Hidden Markov Models for Visual Speech Synthesis in Limited Data

Harold A. Arb


This work presents a new approach for estimating control points (facial locations that control movement) to allow the artificial generation of video with apparent mouth movement (visual speech) time-synced with recorded audio. First, Hidden Markov Models (HMMs) are estimated for each visual speech category (viseme) present in stored video data, where a category is defined as the mouth movement corresponding to a given sound and where the visemes are further categorized as trisemes (a viseme in the context of previous and following visemes).
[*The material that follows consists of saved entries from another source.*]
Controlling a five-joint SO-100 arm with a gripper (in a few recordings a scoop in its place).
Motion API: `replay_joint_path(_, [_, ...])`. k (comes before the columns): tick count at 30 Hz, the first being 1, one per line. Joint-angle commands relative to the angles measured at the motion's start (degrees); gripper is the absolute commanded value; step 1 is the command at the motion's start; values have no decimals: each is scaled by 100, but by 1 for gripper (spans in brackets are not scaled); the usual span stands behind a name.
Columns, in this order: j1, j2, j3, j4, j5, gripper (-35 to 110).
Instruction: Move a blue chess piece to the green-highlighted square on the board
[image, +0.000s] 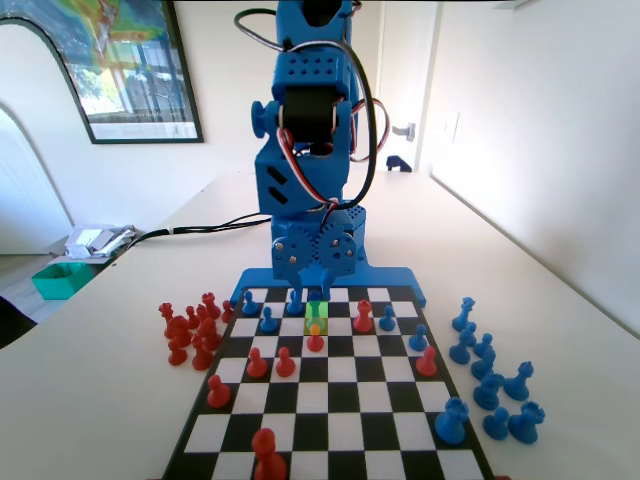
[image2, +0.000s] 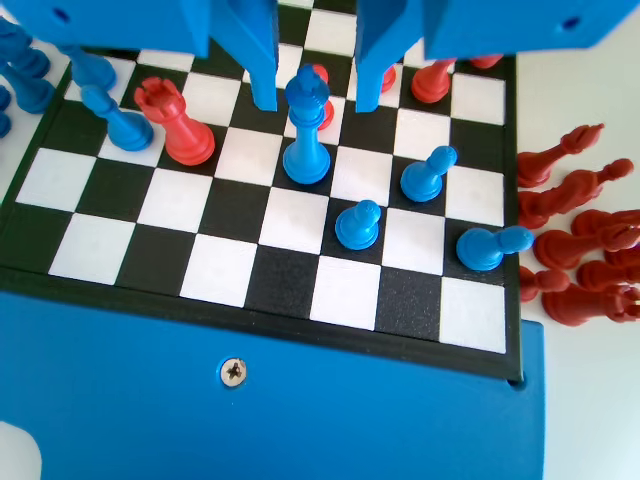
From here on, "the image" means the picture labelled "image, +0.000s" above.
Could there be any blue plastic chess queen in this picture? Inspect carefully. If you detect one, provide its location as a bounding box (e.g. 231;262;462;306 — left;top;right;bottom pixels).
451;296;477;332

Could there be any large red piece front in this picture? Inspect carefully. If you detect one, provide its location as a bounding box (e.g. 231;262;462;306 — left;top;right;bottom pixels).
249;427;289;480

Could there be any blue rook chess piece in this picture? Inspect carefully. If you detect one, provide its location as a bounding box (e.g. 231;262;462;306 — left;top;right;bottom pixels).
507;401;546;445
433;397;471;446

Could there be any black and white chessboard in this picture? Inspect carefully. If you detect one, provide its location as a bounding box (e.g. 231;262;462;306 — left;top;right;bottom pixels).
159;285;496;480

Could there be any white door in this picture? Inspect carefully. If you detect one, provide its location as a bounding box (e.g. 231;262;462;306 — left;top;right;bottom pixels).
377;0;437;172

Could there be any pile of papers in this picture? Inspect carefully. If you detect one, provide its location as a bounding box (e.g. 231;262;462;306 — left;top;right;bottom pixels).
63;224;137;261

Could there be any green plastic box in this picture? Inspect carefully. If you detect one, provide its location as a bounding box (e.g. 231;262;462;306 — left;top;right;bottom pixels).
32;263;90;301

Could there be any black framed map poster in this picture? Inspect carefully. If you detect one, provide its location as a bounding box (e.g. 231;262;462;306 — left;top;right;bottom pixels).
0;0;206;146

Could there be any white arched panel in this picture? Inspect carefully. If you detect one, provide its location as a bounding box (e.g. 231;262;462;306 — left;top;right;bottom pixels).
0;17;76;256

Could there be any blue arm base plate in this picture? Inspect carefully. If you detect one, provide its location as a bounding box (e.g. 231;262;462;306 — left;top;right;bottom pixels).
232;267;429;309

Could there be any red white black servo wire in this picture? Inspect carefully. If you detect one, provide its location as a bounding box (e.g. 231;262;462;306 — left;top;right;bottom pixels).
349;97;391;164
276;127;342;212

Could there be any black table cable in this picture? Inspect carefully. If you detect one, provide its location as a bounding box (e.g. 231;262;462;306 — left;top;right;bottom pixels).
169;212;274;234
117;219;274;251

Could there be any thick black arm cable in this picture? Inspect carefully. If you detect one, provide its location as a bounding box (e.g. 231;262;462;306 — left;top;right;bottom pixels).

Next, a decision tree is used to cluster and relate states in the HMMs that are similar in a contextual and statistical sense. The tree is also used to estimate HMMs that generate sequences of visual speech control points for trisemes not occurring in the stored data. An experiment is described that evaluates the effect of several algorithm variables, and a statistical analysis is presented that establishes appropriate levels for each variable by minimizing the error between the desired and estimated control points. The analysis indicates that the error is lowest when the process is conducted with three-state left-to right no skip HMMs trained using short-duration dynamic features, a high log-likelihood threshold, and a low outlier threshold. Also, comparisons of mouth shapes generated from the artificial control points and the true control points (estimated from video not used to train the HMMs) indicate that the process provides accurate estimates for most trisemes tested in this work. The research presented here thus establishes a useful method for synthesizing realistic audio-synchronized video facial features.